WORK ORDER = Look through the material below and give the number of lines where the string "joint" occurs, with nothing added.

SUPPLIED DATA =
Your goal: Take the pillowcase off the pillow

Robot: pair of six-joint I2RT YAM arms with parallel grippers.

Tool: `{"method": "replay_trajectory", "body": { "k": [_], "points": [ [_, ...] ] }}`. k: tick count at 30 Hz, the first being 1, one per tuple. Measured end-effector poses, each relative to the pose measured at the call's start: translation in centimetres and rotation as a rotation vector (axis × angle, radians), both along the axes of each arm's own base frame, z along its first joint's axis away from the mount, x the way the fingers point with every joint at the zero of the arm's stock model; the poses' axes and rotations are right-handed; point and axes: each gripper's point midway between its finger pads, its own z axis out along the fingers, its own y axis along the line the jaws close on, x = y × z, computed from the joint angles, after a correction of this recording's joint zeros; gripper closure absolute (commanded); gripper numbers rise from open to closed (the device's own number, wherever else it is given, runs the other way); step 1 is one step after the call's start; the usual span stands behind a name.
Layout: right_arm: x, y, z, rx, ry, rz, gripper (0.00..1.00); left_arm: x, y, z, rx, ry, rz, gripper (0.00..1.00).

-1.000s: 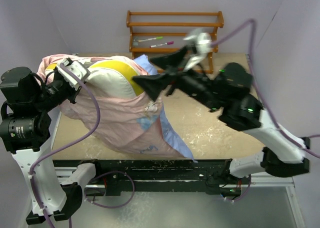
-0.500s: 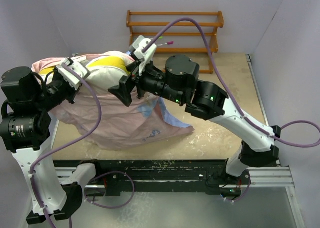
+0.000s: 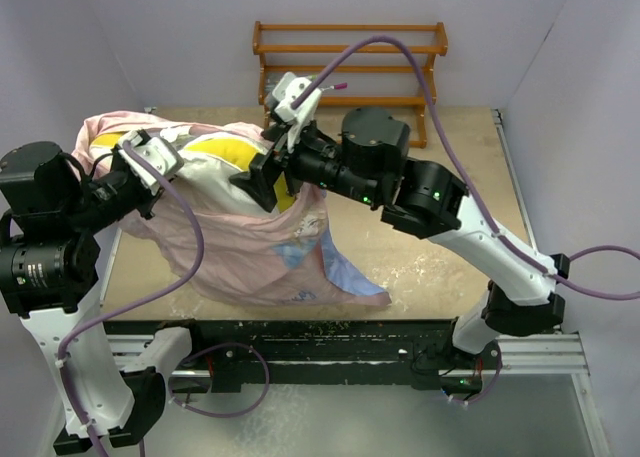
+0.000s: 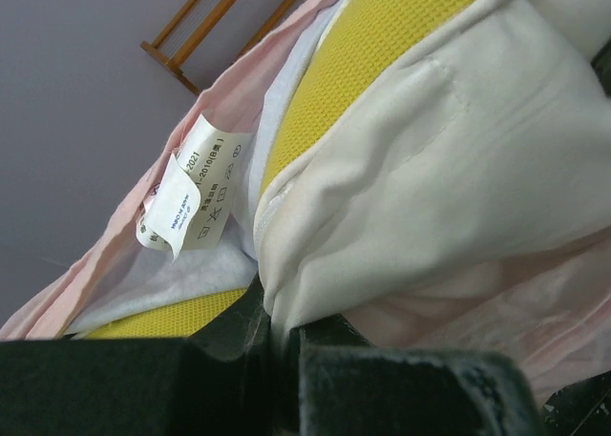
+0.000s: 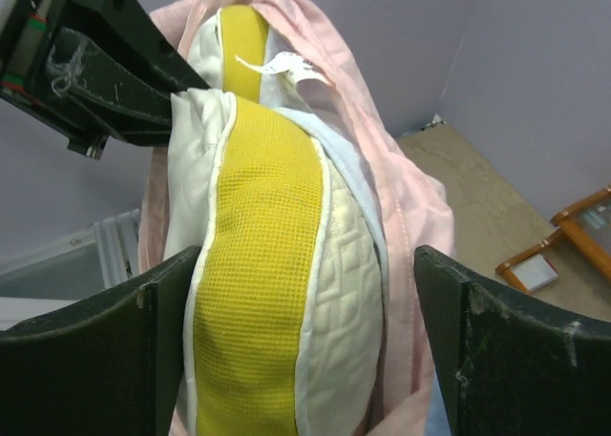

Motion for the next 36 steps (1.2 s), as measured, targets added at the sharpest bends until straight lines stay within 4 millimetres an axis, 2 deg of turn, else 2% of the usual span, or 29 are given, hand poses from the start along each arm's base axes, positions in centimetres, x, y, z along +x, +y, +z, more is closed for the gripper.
{"method": "replay_trajectory", "body": {
  "k": [3,4,6,8,9,10,12,13,15,16,20,24,26,31,36],
  "points": [
    [0.1,1.7,-1.8,-0.036,0.017,0.029,0.28,0.2,0.2,-0.2,0.001,0.015,0.012,1.00],
    [0.1,2.0,-2.1,-0.044,0.020,0.036,0.34,0.4,0.4,-0.2,0.003,0.020,0.022,1.00],
    [0.0,2.6,-2.6,-0.055,0.021,0.048,0.55,0.8,0.7,-0.3,0.004,0.034,0.038,1.00],
    [0.4,3.0,-2.9,-0.061,0.023,0.039,0.83,1.1,0.9,-0.5,0.004,0.046,0.050,0.98],
    [0.6,3.0,-3.0,-0.066,0.018,0.029,0.96,1.2,0.9,-0.6,0.004,0.048,0.052,0.89],
    [0.8,3.0,-3.1,-0.066,0.018,0.017,1.00,1.3,1.0,-0.7,0.004,0.052,0.053,0.74],
    [1.4,2.9,-3.2,-0.056,0.008,-0.013,1.00,1.3,1.0,-0.7,0.002,0.054,0.054,0.33],
    [1.6,2.6,-3.4,-0.054,0.004,-0.028,1.00,1.2,0.9,-0.6,-0.001,0.056,0.054,0.20],
    [2.0,1.5,-4.1,-0.049,-0.006,-0.050,1.00,0.7,0.8,-0.2,-0.005,0.056,0.053,0.03],
    [2.1,0.8,-4.4,-0.049,-0.008,-0.060,1.00,0.7,0.8,0.1,-0.010,0.058,0.055,0.00],
    [2.8,-3.3,-4.9,-0.020,-0.029,-0.117,1.00,0.9,1.6,1.5,-0.004,0.024,0.109,0.00],
    [2.9,-7.8,-5.0,-0.001,-0.054,-0.178,1.00,2.3,3.3,1.3,0.024,0.028,0.197,0.00],
    [2.4,-9.3,-4.8,0.006,-0.071,-0.186,1.00,3.1,3.8,1.0,0.029,0.044,0.218,0.02],
    [0.9,-11.7,-3.9,0.018,-0.122,-0.176,1.00,5.1,4.5,1.7,0.008,0.048,0.260,0.14],
    [0.3,-11.9,-3.0,0.007,-0.163,-0.144,1.00,7.0,4.2,3.0,-0.061,0.051,0.256,0.20]
  ]
}}
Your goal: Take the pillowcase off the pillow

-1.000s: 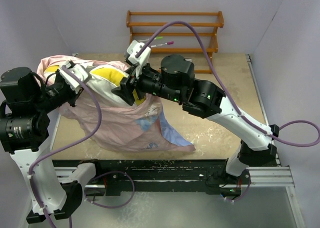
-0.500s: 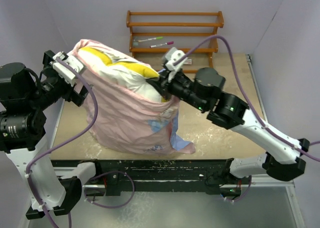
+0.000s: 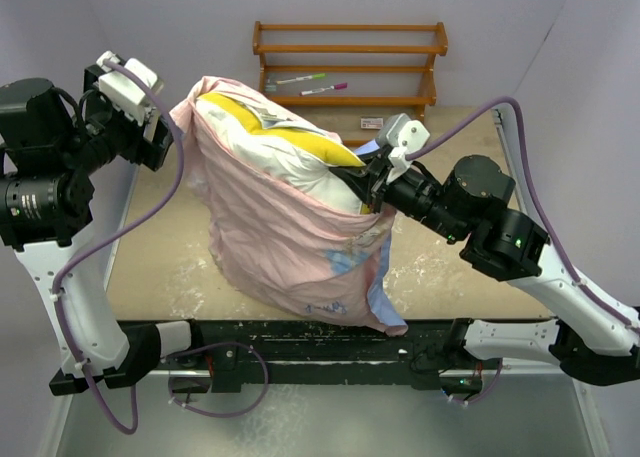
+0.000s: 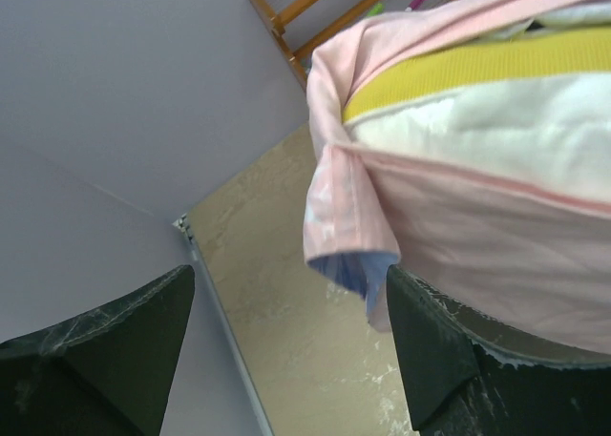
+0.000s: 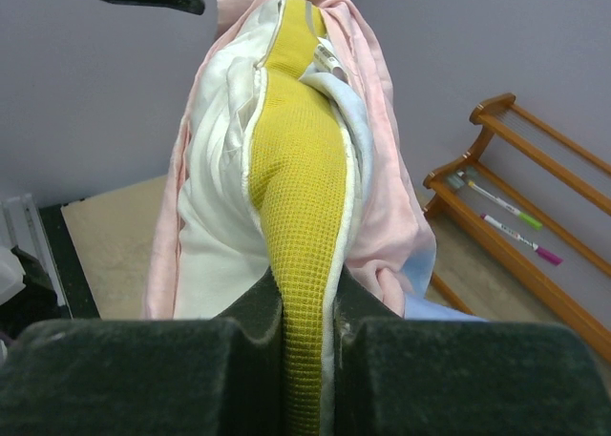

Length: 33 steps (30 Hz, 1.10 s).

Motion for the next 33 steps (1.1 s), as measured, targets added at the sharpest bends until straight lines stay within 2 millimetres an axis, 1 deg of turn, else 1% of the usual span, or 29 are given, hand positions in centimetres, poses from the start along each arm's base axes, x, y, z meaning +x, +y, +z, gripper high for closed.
{"method": "replay_trajectory", "body": {
  "k": [2,4,7,8,9,11,12,13,14,15,16,17,19,21,22,25,26,27,30,31,33],
  "points": [
    [-0.1,0.4,0.1,-0.010,-0.009,0.017,1.00,0.4,-0.5,0.1,-0.027,0.008,-0.026,0.25],
    [-0.1,0.6,0.1,-0.019,-0.015,0.025,1.00,0.5,-1.2,0.0,-0.048,0.022,-0.059,0.36],
    [-0.2,0.8,0.1,-0.027,-0.022,0.037,1.00,0.3,-1.5,-0.5,-0.057,0.042,-0.081,0.56],
    [-0.2,0.8,0.1,-0.028,-0.024,0.039,1.00,0.2,-1.6,-0.5,-0.055,0.043,-0.081,0.61],
    [-0.2,0.8,0.1,-0.029,-0.027,0.040,1.00,0.2,-1.5,-0.5,-0.050,0.042,-0.081,0.63],
    [-0.3,0.8,0.1,-0.030,-0.029,0.042,1.00,0.2,-1.3,-1.0,-0.040,0.048,-0.076,0.61],
    [-0.3,0.8,0.1,-0.031,-0.030,0.043,1.00,0.1,-1.3,-1.3,-0.034,0.053,-0.074,0.55],
    [-0.4,0.8,0.2,-0.031,-0.031,0.047,1.00,0.1,-1.2,-1.6,-0.032,0.059,-0.071,0.41],
    [-0.5,0.8,0.2,-0.032,-0.030,0.051,1.00,0.1,-1.1,-2.0,-0.028,0.068,-0.069,0.25],
    [-0.6,0.8,0.2,-0.033,-0.030,0.059,1.00,0.1,-1.1,-2.4,-0.024,0.075,-0.070,0.18],
    [-0.8,0.8,0.3,-0.035,-0.029,0.067,1.00,0.1,-1.1,-2.6,-0.026,0.083,-0.071,0.15],
    [-0.9,0.7,0.3,-0.038,-0.028,0.073,1.00,0.2,-1.1,-2.9,-0.031,0.094,-0.071,0.14],
    [-1.3,0.7,0.4,-0.043,-0.024,0.091,1.00,0.3,-1.1,-3.2,-0.031,0.102,-0.071,0.17],
    [-1.5,0.7,0.4,-0.046,-0.021,0.101,1.00,0.4,-1.1,-3.3,-0.024,0.101,-0.073,0.29],
    [-1.6,0.7,0.4,-0.046,-0.021,0.105,1.00,0.4,-1.0,-3.4,-0.017,0.098,-0.075,0.39],
    [-1.9,0.8,0.3,-0.047,-0.017,0.121,1.00,0.8,-0.7,-4.1,0.010,0.099,-0.072,0.73],
    [-1.9,0.8,0.4,-0.046,-0.017,0.122,1.00,1.0,-0.5,-4.4,0.021,0.102,-0.070,0.82],
    [-2.0,0.7,0.4,-0.044,-0.018,0.123,1.00,1.1,-0.4,-4.9,0.032,0.108,-0.070,0.87],
    [-2.3,0.2,0.7,-0.036,-0.020,0.122,1.00,1.5,0.0,-6.3,0.058,0.127,-0.074,0.97],
    [-2.4,0.0,0.9,-0.032,-0.021,0.121,1.00,1.5,0.2,-6.6,0.063,0.130,-0.070,0.99],
    [-2.6,-0.5,1.2,-0.021,-0.025,0.118,1.00,1.4,0.4,-7.3,0.073,0.136,-0.072,1.00]
  ]
}}
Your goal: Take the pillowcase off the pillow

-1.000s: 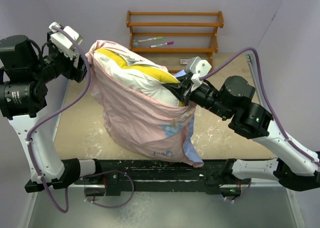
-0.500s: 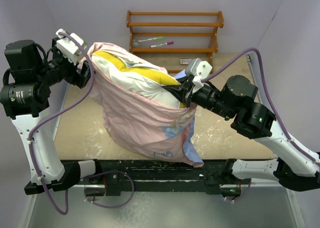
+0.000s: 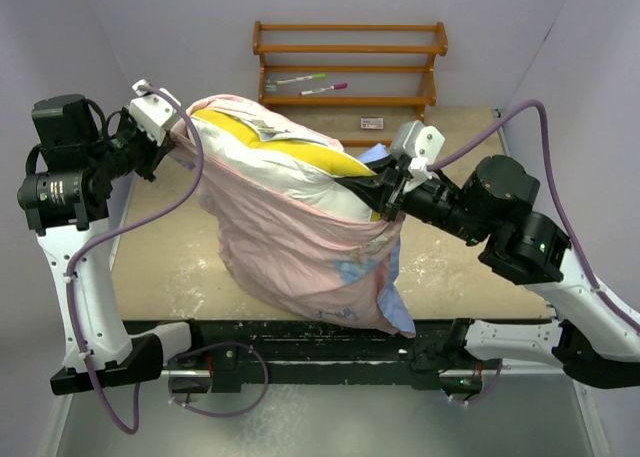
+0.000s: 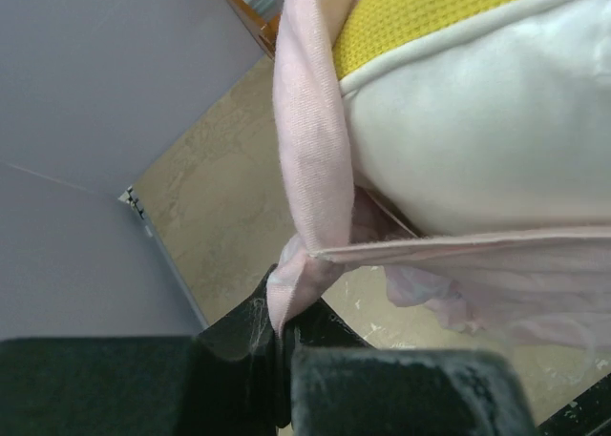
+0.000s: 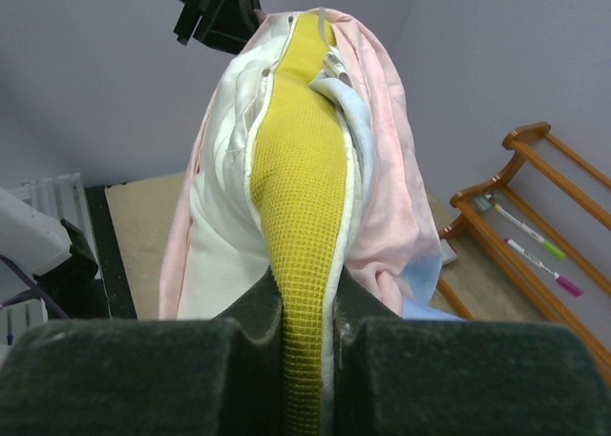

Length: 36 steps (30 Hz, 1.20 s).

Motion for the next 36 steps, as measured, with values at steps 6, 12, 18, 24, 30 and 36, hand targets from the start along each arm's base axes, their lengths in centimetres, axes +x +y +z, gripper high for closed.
{"method": "replay_trajectory", "body": {
  "k": [6,12,18,24,30,36],
  "points": [
    [-0.7,-1.0,0.7,0.051,-0.001,0.002,1.00,-0.4,0.6,-1.7,-0.011,0.004,0.009,1.00],
    [-1.5,-1.9,0.6,0.128,0.010,0.011,1.00,-0.4,1.1,-5.6,-0.093,0.086,-0.006,1.00],
    [-1.9,-2.3,1.0,0.199,0.015,0.020,1.00,-1.8,-0.9,-8.8,-0.178,0.186,-0.110,0.61],
    [-3.0,-1.8,3.8,0.264,-0.008,0.090,1.00,-3.4,-1.8,-5.7,-0.226,0.226,-0.145,0.24],
    [-3.2,0.6,5.5,0.239,-0.023,0.168,1.00,-5.5,-3.4,12.8,-0.121,-0.263,-0.204,0.16],
    [-0.8,2.4,4.1,0.092,-0.086,0.106,1.00,-12.1,-6.7,16.5,-0.128,-0.439,-0.269,0.14]
  ]
}}
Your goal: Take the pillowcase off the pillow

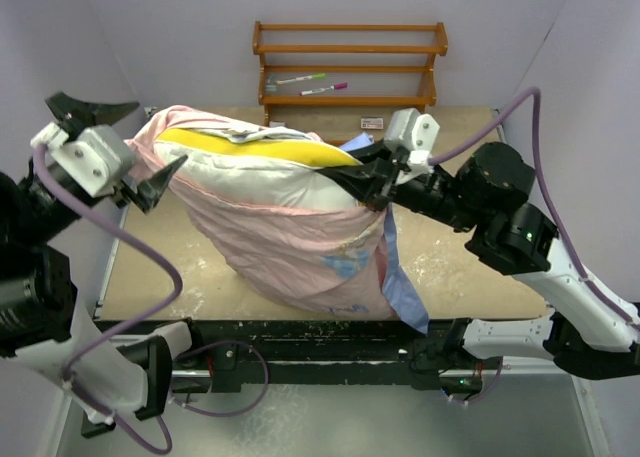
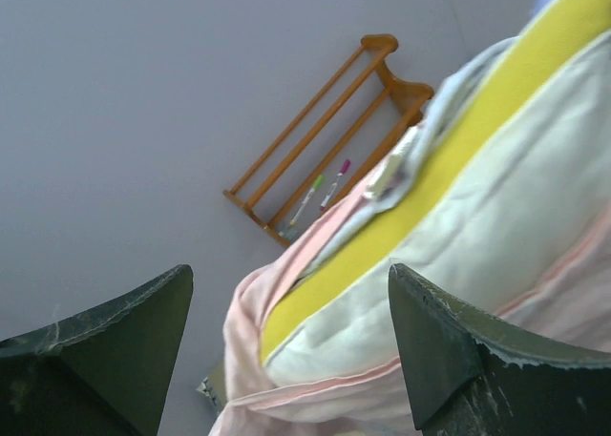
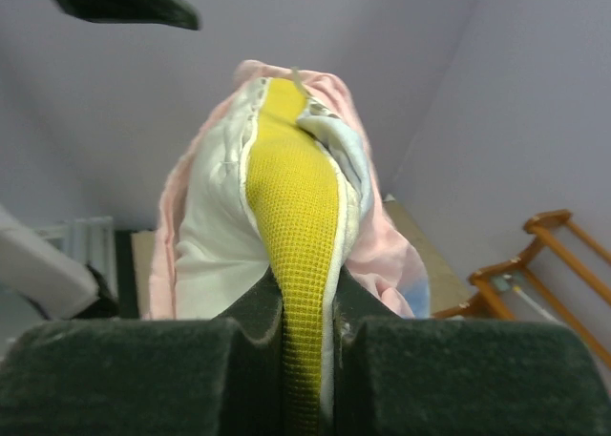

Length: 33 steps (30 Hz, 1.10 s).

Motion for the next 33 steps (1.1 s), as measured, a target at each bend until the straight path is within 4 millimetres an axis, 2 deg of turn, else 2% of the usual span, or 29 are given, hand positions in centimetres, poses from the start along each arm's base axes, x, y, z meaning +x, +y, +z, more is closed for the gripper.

RESPONSE BOX = 2